▶ [Required work]: When you output the entries, begin with the first line and end with the line containing "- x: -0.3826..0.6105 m", keeping each line exactly as it is.

▶ [Data to use]:
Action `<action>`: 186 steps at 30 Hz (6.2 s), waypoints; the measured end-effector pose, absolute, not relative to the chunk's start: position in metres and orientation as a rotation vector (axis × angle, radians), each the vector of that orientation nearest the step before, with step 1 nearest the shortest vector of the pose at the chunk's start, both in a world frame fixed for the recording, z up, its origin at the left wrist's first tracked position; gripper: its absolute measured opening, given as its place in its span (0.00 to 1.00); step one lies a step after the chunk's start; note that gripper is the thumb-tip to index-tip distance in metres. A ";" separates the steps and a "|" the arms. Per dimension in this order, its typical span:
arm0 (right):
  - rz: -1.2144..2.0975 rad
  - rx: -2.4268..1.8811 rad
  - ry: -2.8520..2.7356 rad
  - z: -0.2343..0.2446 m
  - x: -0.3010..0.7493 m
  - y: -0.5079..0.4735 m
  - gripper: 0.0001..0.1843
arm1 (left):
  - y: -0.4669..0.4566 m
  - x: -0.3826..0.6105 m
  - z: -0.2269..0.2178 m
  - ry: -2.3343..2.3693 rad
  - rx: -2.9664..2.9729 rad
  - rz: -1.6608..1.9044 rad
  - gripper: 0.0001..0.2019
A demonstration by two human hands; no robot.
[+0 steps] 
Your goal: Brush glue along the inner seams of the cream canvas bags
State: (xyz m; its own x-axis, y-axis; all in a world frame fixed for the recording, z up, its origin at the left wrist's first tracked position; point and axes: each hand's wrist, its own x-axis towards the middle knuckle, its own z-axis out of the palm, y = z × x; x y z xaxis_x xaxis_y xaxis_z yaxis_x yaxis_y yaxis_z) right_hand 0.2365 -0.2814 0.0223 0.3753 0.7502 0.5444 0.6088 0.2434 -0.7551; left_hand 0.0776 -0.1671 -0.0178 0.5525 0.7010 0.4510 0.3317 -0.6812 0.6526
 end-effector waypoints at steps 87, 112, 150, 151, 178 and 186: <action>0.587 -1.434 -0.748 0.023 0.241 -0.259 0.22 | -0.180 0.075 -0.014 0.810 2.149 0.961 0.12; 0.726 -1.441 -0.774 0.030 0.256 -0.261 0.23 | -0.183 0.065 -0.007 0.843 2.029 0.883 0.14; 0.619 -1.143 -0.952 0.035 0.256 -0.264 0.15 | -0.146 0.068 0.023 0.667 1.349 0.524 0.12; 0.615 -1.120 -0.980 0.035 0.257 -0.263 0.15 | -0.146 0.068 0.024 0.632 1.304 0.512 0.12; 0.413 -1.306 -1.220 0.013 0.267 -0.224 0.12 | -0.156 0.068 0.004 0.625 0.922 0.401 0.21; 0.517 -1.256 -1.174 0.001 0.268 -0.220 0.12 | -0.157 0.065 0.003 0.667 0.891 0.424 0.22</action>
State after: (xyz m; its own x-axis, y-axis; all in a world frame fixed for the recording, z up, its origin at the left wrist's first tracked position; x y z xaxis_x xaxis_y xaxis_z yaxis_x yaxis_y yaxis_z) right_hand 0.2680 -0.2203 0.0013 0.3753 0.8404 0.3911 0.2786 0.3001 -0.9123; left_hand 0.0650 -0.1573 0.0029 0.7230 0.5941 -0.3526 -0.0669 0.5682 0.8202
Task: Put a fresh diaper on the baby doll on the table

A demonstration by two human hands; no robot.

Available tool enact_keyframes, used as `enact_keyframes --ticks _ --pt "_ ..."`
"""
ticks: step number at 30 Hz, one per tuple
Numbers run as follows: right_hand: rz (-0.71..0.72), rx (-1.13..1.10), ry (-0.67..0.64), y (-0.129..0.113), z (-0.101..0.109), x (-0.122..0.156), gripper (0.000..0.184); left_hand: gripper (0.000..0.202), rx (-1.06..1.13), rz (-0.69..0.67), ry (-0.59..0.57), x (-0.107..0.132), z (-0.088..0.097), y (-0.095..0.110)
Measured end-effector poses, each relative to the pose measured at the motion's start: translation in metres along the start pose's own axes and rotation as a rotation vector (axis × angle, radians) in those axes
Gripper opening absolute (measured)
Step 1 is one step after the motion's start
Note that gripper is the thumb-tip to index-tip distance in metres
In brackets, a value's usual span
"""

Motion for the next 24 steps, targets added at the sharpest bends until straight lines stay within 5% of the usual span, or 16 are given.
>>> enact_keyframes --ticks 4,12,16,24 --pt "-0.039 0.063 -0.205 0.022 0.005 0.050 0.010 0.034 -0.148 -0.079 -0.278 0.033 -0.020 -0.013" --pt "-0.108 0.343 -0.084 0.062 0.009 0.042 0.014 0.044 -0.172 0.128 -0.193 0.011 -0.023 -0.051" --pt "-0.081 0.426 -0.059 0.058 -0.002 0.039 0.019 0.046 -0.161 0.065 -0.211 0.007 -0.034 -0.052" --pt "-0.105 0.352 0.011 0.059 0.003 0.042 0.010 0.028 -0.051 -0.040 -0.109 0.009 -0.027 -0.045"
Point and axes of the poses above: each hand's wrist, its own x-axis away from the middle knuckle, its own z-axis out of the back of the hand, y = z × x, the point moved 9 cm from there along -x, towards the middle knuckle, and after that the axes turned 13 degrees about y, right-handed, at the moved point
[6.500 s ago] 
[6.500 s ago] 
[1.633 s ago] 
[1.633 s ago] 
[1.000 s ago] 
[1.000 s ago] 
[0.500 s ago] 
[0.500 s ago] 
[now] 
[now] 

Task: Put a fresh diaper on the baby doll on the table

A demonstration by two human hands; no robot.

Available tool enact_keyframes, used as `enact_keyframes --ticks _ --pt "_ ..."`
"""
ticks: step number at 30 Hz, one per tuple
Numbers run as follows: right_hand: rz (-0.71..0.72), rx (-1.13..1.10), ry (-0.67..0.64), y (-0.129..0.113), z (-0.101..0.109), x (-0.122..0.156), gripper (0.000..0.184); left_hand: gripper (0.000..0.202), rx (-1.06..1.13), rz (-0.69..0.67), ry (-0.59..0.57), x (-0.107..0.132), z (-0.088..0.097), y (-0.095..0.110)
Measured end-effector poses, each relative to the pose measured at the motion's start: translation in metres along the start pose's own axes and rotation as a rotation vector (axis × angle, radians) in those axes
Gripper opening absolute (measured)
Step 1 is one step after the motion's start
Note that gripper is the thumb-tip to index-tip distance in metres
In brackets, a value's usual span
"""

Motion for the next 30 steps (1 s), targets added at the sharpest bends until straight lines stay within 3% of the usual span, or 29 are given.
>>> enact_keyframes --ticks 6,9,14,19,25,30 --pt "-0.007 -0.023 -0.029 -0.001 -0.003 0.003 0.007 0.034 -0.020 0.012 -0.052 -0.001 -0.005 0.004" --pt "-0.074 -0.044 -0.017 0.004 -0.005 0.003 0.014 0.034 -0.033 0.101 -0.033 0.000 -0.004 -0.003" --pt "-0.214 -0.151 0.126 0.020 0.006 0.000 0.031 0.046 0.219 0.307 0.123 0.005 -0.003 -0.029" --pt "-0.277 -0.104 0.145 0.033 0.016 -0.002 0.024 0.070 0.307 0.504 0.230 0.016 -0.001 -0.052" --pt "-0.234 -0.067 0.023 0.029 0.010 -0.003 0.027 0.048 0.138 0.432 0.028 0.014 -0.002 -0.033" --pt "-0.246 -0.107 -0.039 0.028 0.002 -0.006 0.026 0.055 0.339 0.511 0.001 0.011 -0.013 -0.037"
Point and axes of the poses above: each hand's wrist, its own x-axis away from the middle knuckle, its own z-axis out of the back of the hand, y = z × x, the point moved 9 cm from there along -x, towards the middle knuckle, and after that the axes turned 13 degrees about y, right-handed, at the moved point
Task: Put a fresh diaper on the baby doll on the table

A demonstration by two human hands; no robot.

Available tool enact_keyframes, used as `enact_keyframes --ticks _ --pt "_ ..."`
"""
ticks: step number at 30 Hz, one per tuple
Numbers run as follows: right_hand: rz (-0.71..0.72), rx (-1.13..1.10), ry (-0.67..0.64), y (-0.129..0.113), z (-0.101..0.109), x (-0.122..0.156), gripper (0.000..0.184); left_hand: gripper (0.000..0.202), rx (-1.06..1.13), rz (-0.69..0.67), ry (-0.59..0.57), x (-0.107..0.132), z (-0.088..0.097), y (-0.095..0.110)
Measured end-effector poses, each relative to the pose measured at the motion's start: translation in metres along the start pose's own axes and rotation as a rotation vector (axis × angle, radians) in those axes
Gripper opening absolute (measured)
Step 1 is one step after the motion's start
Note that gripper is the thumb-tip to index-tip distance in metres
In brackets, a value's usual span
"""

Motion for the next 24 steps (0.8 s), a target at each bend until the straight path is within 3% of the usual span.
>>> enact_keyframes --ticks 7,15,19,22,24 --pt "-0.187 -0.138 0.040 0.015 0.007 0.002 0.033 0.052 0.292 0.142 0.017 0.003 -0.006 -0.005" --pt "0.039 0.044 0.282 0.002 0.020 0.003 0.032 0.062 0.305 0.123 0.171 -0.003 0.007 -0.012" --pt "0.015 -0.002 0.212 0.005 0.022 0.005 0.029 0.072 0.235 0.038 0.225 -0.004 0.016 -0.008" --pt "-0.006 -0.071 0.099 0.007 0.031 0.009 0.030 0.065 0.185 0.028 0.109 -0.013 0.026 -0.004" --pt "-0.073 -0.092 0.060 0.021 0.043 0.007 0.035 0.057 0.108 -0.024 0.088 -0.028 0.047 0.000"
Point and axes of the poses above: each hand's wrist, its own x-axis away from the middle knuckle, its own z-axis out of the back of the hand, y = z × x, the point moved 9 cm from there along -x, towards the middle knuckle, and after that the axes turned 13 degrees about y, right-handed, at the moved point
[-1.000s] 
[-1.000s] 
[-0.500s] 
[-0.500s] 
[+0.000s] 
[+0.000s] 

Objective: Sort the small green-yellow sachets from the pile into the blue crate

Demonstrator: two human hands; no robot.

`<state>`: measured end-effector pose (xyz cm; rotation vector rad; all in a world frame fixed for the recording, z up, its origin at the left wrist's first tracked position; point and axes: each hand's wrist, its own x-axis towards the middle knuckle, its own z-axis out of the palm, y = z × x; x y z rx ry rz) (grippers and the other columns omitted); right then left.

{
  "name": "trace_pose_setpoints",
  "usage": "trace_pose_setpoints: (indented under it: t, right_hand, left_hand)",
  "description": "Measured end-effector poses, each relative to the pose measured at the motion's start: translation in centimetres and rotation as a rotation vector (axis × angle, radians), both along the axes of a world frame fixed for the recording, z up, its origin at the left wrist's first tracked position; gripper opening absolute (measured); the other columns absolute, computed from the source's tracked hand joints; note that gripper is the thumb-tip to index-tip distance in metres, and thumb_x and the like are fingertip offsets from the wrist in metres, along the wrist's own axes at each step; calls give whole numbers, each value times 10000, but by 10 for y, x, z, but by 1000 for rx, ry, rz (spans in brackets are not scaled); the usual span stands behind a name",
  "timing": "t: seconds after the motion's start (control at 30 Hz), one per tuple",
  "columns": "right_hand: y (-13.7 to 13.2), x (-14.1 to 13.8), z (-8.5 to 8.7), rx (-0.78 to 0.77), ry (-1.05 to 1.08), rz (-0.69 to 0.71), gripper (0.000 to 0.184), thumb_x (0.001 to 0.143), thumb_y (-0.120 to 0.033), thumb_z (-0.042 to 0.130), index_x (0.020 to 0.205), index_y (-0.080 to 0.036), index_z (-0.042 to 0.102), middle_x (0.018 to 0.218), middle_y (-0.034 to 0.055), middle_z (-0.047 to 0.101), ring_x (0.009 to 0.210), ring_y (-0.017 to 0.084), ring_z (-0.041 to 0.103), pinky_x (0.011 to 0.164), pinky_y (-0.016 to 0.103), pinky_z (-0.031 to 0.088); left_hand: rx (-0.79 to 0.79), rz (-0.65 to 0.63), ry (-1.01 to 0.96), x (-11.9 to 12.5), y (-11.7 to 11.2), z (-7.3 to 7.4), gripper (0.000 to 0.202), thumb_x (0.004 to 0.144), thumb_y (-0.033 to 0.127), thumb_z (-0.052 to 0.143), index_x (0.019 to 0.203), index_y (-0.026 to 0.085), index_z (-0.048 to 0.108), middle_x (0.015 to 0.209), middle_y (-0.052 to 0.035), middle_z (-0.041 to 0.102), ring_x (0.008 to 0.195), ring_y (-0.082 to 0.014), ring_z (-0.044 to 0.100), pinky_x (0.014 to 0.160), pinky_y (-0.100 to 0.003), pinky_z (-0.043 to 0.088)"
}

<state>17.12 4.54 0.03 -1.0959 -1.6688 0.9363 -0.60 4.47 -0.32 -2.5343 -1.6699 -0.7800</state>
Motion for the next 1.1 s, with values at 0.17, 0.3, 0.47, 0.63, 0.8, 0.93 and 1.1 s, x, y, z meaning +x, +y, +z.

▶ [Answer to the problem]:
Action `<action>`: 186 steps at 30 Hz (6.2 s), waypoints; the measured end-effector pose, absolute, not relative to the chunk's start: position in metres and orientation as a rotation vector (axis × angle, radians), each the vector of that orientation nearest the step before, with step 1 nearest the shortest vector of the pose at the chunk's start, both in a world frame fixed for the recording, z up, its origin at the left wrist's first tracked position; gripper: its absolute measured opening, given as its place in its span (0.00 to 1.00); step one lies a step after the chunk's start; note that gripper is the thumb-tip to index-tip distance in metres. A ";" separates the steps and a "|" the arms. Per dimension in this order, its typical span:
arm0 (right):
  - rz: -1.2144..2.0975 rad
  - rx: -2.4268..1.8811 rad
  - ry: -2.8520..2.7356 rad
  - z: -0.2343..0.2446 m
  - x: -0.3010..0.7493 m
  - y: -0.5079..0.4735 m
  - gripper: 0.0001..0.1843
arm1 (left):
  - y: -0.4669..0.4566 m
  - x: -0.3826..0.6105 m

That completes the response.